Atoka Sands (Pregnant Shale or Davis Sand) Play

Production Characteristics

Once the Pregnant Shale producing wells were identified, statistics of the Cumulative (CUM) production and Initial Potentials (IPs) were compiled. A distribution of probability was assigned to the producing wells (see Chart 1) after converting condensate to gas in a 6 to 1 ratio. To understand the chart, the P10 probability is assigned such that 10% of the wells will produce over their lifetime (CUM) about 3.3 million cubic feet of gas (3,300 MCFG); a P50 well, also known as the “most likely well,” will CUM about 130 MMCFG (130,000 MCFG); and the average well falls at P63 will CUM about 254 MMCFG (254,000 MCFG). The P90, where 90% of the wells are less than or equal to 760 MMCFG (760,000 MCFG), is a respectable number for wells that produce at such a shallow depths (3100 to 5700 feet deep). The exceptionally good wells with over 1 billion cubic feet of gas (1 BCFG) CUMs have been identified as Grant Sand completions, at the base of the Pregnant Shale interval. It is also important to know that these numbers are for CUMs, and that 48% of the wells are still active producing gas wells. Collectively, these wells have yielded 40 billion cubic feet of gas.

The distribution follows a log-normal pattern, like most oil and gas zones, with a few exceptional wells pulling the averages up above the median. Half of the wells produced 130 MMCFG or less, and half have produced more than 130 MMCFG. The best one-fourth of completions (P75 or higher) shows a rapid incline up to the best well.
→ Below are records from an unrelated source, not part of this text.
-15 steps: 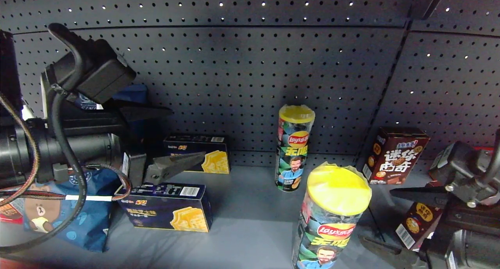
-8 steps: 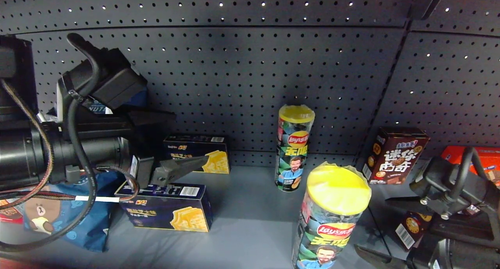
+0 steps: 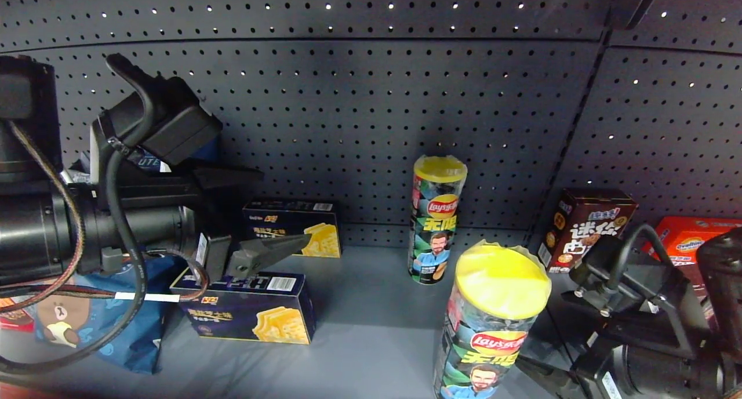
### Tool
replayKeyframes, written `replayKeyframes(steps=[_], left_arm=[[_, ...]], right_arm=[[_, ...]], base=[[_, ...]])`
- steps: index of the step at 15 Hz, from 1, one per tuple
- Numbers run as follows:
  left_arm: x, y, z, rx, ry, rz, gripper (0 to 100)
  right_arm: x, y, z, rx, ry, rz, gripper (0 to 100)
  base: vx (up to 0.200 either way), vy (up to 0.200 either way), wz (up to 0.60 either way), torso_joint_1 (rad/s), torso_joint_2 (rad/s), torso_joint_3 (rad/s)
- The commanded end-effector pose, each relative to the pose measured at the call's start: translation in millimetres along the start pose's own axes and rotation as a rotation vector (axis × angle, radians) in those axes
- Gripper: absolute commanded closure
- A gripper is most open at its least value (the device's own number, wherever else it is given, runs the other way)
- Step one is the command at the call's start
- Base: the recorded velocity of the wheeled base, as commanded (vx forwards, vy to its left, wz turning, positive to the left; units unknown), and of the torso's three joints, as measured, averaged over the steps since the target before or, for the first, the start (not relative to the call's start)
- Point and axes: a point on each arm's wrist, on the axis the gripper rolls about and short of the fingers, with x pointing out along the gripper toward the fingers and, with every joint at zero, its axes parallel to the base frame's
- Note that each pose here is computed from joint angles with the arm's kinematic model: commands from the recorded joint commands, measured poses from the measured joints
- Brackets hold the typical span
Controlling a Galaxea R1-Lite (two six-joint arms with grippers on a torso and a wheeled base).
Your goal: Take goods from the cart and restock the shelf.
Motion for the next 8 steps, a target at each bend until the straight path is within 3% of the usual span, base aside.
replayKeyframes(steps=[1,8], left_arm=[[0.8,-0.4,-1.7,-0.002,0.005,-0.002,0],[1.2,-1.1,-3.7,-0.004,0.011,-0.007,0]], right_arm=[[9.5,0.7,-1.7,-0.004,0.034,-0.009,0],[17.4,2.2,0.2,-0.004,0.035,-0.014,0]], base=[[0.000,0.000,0.00,0.000,0.00,0.000],[0.000,0.000,0.00,0.000,0.00,0.000]])
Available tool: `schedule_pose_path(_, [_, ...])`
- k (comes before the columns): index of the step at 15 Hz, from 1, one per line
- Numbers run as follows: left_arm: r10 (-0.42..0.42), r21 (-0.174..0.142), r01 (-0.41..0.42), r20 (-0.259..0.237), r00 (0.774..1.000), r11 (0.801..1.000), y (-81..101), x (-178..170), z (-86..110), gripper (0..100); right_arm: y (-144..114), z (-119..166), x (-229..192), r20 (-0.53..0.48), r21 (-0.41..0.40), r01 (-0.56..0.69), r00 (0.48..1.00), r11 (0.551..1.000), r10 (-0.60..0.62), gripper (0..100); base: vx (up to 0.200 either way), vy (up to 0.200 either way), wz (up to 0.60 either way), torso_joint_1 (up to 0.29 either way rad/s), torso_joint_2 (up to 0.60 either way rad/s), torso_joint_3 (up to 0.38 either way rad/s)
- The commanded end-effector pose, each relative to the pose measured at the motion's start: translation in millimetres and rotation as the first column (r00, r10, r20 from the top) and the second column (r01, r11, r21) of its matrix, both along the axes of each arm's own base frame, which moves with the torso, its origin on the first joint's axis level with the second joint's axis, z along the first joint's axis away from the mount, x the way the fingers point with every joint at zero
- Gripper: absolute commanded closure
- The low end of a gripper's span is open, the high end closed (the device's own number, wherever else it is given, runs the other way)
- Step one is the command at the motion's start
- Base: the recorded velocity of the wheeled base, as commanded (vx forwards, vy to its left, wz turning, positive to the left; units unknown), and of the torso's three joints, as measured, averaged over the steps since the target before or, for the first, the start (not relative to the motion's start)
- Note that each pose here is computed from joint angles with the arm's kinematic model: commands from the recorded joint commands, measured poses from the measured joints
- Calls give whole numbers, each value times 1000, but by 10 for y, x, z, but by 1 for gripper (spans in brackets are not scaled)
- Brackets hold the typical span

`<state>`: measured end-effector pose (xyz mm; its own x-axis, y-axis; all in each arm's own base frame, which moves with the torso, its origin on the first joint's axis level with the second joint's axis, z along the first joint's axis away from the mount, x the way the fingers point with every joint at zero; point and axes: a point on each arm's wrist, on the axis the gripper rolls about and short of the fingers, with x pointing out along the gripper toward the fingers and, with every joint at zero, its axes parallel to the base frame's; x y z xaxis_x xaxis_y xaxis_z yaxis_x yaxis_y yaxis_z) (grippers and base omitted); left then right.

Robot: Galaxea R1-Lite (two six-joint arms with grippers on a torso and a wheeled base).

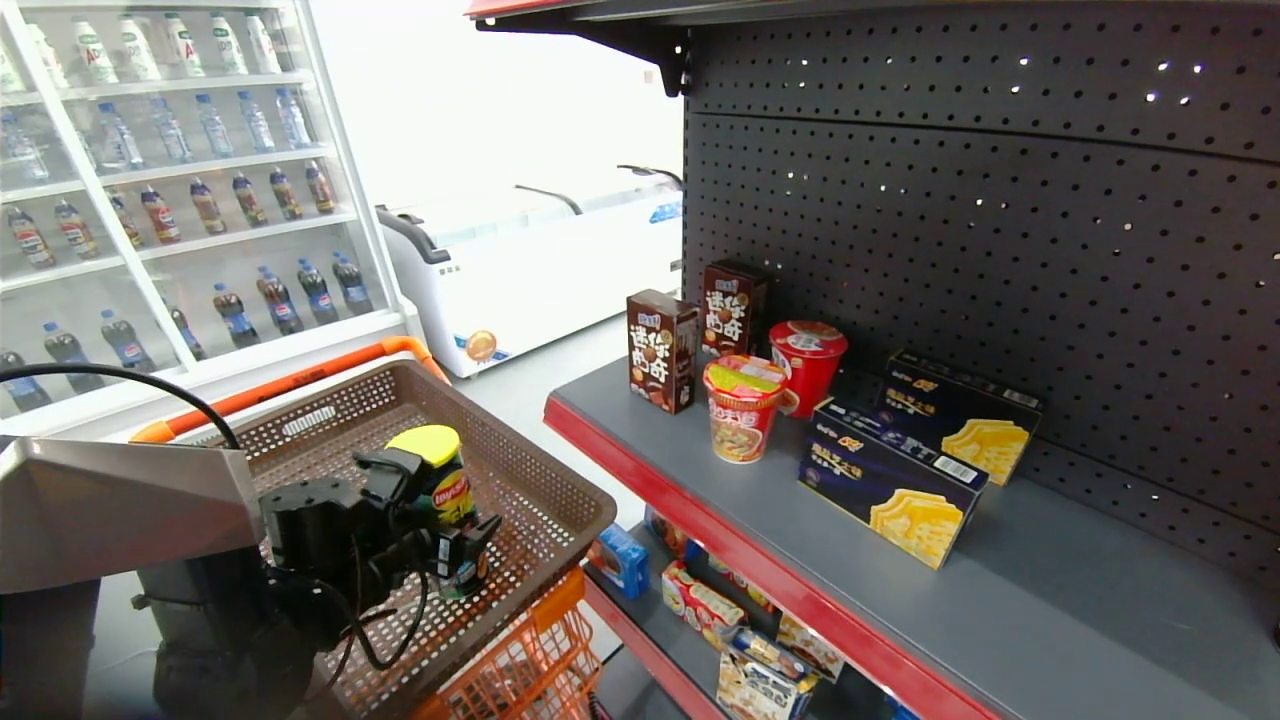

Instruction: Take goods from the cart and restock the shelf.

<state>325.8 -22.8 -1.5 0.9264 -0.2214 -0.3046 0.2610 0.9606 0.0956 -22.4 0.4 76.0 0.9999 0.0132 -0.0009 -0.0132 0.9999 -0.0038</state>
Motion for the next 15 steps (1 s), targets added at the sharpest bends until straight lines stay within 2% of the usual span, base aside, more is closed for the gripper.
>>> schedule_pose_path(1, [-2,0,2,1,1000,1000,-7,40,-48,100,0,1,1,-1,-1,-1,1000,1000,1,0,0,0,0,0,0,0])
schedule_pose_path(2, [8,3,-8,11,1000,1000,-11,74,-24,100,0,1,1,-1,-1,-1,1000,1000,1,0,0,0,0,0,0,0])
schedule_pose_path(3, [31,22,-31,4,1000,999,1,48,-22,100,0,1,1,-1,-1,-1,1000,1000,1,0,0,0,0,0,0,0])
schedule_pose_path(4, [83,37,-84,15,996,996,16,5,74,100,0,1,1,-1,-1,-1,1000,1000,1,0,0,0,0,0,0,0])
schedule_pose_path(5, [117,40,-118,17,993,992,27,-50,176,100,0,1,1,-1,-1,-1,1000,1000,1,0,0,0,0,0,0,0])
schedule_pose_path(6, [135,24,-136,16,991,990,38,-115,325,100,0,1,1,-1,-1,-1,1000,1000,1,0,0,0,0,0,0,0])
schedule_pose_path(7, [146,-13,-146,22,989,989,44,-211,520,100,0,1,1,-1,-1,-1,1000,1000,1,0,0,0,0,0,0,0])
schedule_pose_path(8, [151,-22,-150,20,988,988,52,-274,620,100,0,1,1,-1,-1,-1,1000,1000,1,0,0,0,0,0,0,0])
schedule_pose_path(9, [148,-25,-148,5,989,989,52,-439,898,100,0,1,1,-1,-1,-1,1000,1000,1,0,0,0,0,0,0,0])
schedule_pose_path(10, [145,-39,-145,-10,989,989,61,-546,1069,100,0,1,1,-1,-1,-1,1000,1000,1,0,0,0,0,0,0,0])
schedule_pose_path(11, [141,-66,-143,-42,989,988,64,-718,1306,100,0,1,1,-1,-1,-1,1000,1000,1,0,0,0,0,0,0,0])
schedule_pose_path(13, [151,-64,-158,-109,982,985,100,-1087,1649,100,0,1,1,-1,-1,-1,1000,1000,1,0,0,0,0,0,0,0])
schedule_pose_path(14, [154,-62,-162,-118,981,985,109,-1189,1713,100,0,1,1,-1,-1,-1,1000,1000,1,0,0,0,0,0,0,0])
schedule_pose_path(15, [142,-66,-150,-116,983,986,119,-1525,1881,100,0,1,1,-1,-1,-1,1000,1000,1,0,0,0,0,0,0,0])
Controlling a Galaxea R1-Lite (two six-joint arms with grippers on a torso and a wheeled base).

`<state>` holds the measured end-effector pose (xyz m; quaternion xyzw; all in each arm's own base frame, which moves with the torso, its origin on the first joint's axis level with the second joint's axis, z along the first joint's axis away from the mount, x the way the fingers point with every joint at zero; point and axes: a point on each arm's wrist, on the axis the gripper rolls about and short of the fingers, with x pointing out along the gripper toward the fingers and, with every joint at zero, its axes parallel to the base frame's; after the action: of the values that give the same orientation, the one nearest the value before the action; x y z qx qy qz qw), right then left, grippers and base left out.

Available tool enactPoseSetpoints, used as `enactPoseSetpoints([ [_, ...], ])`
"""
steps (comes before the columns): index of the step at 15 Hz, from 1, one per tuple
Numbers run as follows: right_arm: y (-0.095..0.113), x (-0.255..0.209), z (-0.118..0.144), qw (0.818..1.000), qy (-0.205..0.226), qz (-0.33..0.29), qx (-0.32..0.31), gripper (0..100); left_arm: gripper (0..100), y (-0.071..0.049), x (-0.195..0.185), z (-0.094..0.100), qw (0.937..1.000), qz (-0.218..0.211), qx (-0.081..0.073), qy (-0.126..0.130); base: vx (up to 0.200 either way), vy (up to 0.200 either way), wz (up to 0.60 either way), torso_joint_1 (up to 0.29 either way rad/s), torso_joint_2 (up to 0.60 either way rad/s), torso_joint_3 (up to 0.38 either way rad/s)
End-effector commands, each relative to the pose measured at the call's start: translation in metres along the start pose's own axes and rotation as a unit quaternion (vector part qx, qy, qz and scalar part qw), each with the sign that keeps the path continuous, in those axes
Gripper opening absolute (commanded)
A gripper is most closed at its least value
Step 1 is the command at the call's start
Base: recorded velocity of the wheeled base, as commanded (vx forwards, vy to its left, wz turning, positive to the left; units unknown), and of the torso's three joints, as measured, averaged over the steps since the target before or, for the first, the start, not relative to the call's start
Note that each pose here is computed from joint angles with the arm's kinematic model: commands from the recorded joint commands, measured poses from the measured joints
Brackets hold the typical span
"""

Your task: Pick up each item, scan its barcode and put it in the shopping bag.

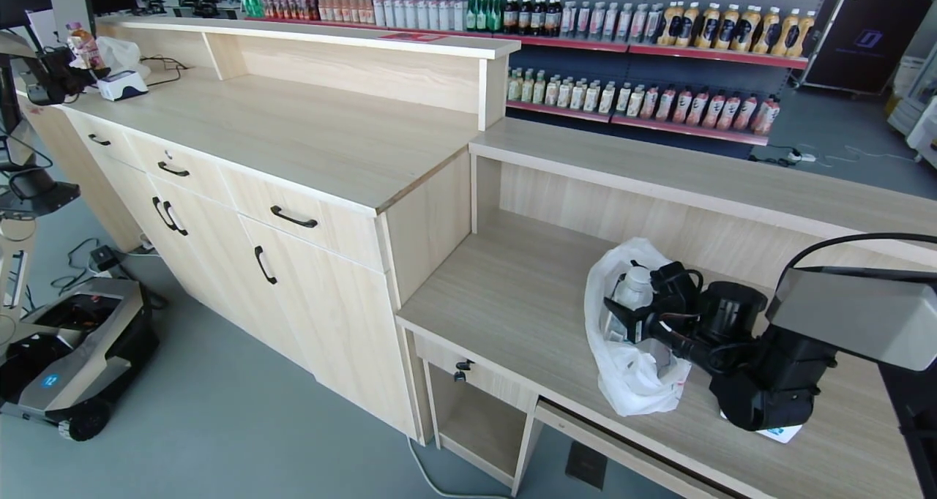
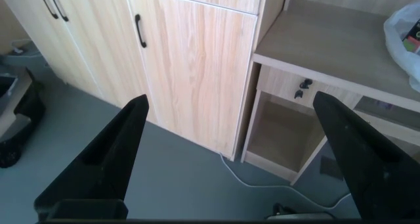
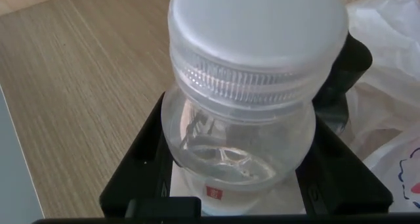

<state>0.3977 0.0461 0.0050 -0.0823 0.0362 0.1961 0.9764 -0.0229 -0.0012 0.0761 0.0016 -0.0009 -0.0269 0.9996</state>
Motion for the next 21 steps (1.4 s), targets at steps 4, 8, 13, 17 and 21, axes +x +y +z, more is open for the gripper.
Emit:
enactPoseSetpoints([
  [4, 0.001, -0.002, 0.0, 1.0, 0.006, 0.001, 0.0, 100, 100, 0.0, 0.0, 0.0, 1.0, -0.001, 0.0, 0.0, 0.0, 0.0, 0.0, 0.0, 0.0, 0.0],
  [8, 0.0, -0.007, 0.017, 1.0, -0.009, 0.001, -0.002, 100, 100, 0.0, 0.0, 0.0, 1.0, 0.0, 0.0, 0.0, 0.0, 0.0, 0.0, 0.0, 0.0, 0.0],
  [13, -0.002, -0.045, 0.084, 1.0, -0.024, -0.005, -0.007, 100, 100, 0.0, 0.0, 0.0, 1.0, 0.0, 0.0, 0.0, 0.0, 0.0, 0.0, 0.0, 0.0, 0.0],
  [17, -0.006, -0.109, 0.156, 0.997, -0.044, -0.028, -0.052, 100, 100, 0.0, 0.0, 0.0, 1.0, 0.0, 0.0, 0.0, 0.0, 0.0, 0.0, 0.0, 0.0, 0.0],
  [21, -0.013, -0.135, 0.177, 0.99, -0.063, -0.059, -0.11, 100, 100, 0.0, 0.0, 0.0, 1.0, 0.0, 0.0, 0.0, 0.0, 0.0, -0.45, -0.001, 0.0, 0.002],
])
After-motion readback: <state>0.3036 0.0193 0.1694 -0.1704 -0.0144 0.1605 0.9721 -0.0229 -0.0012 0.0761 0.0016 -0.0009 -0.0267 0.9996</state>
One explanation for this performance is the likelihood of natural fractures.

Chart 2 shows the relationship of Initial Potential (IP), the amount the well originally produces, to the total CUM for the wells. Generally, the better wells have had better Initial Potentials, and this relationship follows a best fit line. IP is given as the highest monthly CUM for the well on record. This trend is seen in most oil and gas zones; however, the power law best-fit equation is also common in other fracture dominated reservoirs.

Chart 3 shows the relationship of Initial Potential to the size of the Perforated Interval (“perf size”). In conventional reservoirs, the IP will increase with larger perf sizes, because thicker net pay intervals will often be completed with thicker perforated interval. This chart shows that this is not the case; therefore, a different variable is controlling the productivity of the wells. If natural fractures are a controlling factor, there would be little relationship between IP and perf size.